The 1999 European election was the fifth election to the European Parliament and the second for Austria. The SPÖ, however, gained a seat off of the FPÖ, while the Greens gained a seat, and the ÖVP, a centre-right party, remained the same, at seven seats. This election was largely defined by a large drastic decrease in voter turnout, by eighteen percentage points.
===2004===

The 2004 European election was the sixth election to the European Parliament and the third for Austria. Voter turnout decreased again, down by 7 more percentage points. The SPÖ retained their previous seven seats, while the ÖVP lost a seat. Both parties saw increases in their popular vote percentage. Hans-Peter Martin's List, an EU-sceptic and populist party, managed to secure three seats, while the FPÖ lost 80% of their seats, dropping to just a singular seat, while losing 18% of the popular vote; they would later rebound in the late 2010's, to early 2020's.

===2009===

The 2009 European election was the seventh election to the European Parliament and the fourth for Austria. Their MEPs were largely from the centre-right, Christian democratic European People's Party Group. Other MEPs came from S&D, who mainly focused on social democracy, and the Greens/EFA, who focused on green politics. Austria also carried three non-attached members. Voter turnout increased by four percentage points, while the FPÖ gained one seat, compared to 2004.

===2014===

The 2014 European election was the eighth election to the European Parliament and the fifth for Austria. The ÖVP lost a single seat, to bring them to five total. The SPÖ remained at five seats, with a marginal increase in votes. The FPÖ would recover, gaining two seats and seven percent more votes, to make them the third largest party. The Greens/EFA won one more seat to bring their total to three, and the liberal NEOS, placed last, but with a fair share of the popular vote.

===2019===

The 2019 European election was the ninth election to the European Parliament and the sixth for Austria. The ÖVP would dominate, winning with seven seats, and 1.3 million votes, an election record. The SPÖ would attain five seats again, marking three straight elections with that milestone. The FPÖ was projected to obtain a substantial amount of seats, but lost one, and a minor share of the popular vote. The Greens lost one seat, and NEOS remained the same, in an election with a large influx of new voters.

===2024===

The 2024 European election was the tenth election to the European Parliament and the seventh for Austria.
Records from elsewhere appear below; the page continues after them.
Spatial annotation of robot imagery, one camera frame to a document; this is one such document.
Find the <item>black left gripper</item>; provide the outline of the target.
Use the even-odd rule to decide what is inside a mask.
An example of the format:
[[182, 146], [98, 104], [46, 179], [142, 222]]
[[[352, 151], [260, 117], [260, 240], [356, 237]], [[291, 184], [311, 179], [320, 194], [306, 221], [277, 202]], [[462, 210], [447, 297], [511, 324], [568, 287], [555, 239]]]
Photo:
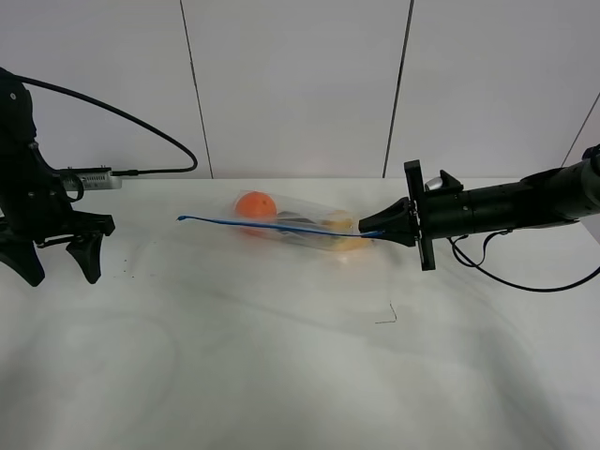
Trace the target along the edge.
[[[72, 204], [83, 193], [83, 182], [74, 172], [51, 168], [33, 144], [1, 149], [1, 210], [9, 228], [38, 244], [55, 236], [75, 236], [66, 250], [85, 279], [95, 284], [101, 276], [103, 234], [112, 234], [115, 225], [110, 215], [74, 210]], [[1, 262], [32, 287], [45, 278], [31, 241], [2, 242]]]

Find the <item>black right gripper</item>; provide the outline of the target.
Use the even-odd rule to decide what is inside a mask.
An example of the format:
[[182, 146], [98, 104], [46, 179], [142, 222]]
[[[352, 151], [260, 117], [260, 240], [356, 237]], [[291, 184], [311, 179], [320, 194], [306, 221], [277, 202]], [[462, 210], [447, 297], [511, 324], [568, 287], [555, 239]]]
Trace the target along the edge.
[[407, 248], [418, 244], [422, 270], [432, 271], [436, 268], [433, 240], [470, 232], [472, 210], [464, 186], [450, 173], [441, 170], [437, 177], [442, 178], [443, 187], [425, 191], [419, 160], [406, 162], [404, 172], [410, 199], [403, 197], [381, 212], [360, 219], [358, 229]]

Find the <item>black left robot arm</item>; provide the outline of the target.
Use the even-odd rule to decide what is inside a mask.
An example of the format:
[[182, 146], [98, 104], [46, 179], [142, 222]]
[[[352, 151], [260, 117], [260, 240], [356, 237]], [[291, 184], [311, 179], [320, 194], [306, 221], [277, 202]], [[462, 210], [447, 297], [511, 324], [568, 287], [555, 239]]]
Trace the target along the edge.
[[113, 217], [76, 211], [81, 178], [42, 157], [33, 101], [16, 76], [1, 70], [1, 262], [29, 285], [45, 278], [38, 248], [65, 244], [86, 280], [101, 276], [100, 249], [115, 230]]

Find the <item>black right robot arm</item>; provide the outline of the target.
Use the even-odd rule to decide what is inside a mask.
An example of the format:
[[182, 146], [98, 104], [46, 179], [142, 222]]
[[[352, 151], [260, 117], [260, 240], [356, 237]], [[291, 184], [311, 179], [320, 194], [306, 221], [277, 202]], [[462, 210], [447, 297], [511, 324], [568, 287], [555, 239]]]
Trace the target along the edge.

The FPÖ managed to win their first election in history, while gaining eight percentage points of the popular vote, and three seats, bringing them to seven. Contrasting that, was the ÖVP, who lost ten percentage points, and two seats. The SPÖ had a slight downturn in the popular vote, but retained five seats, doing so for the record fourth straight election. The Greens also retained their seat total from the previous election, but lost three percentage points in the popular vote. NEOS, however, managed to gain one seat, along with two percentage points.